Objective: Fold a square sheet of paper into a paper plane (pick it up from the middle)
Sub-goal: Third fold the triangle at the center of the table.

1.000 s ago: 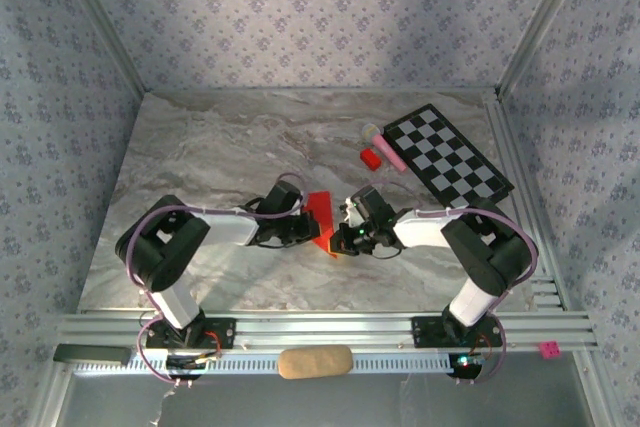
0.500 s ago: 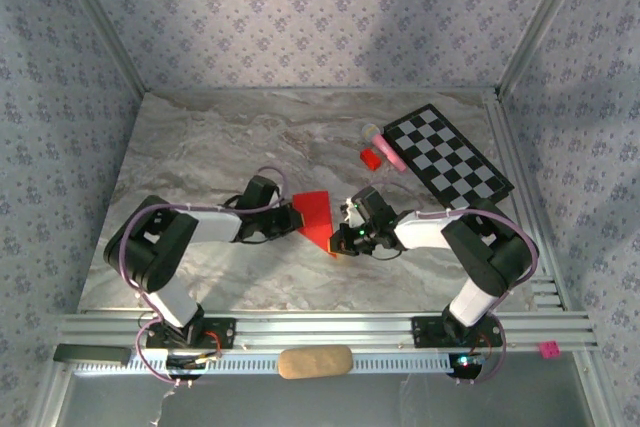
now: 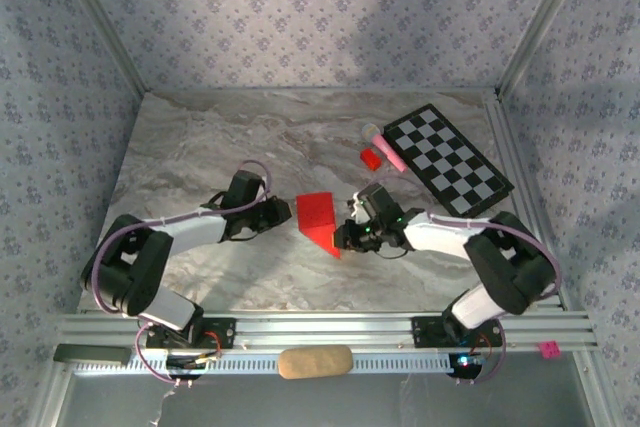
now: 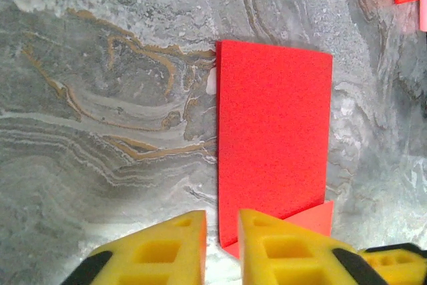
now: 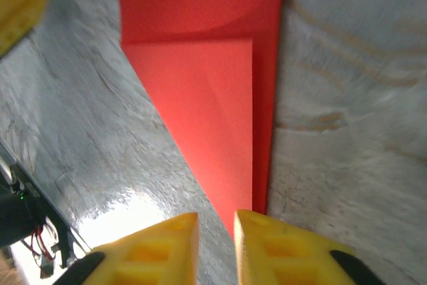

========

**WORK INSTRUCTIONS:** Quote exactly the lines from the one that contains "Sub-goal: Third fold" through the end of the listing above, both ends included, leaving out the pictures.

**ANSWER TO THE PROBLEM:**
Sub-goal: Third fold the triangle at the center of the table.

1.000 s ago: 
0.500 s ago: 
now: 
now: 
now: 

The answer has nothing more to it.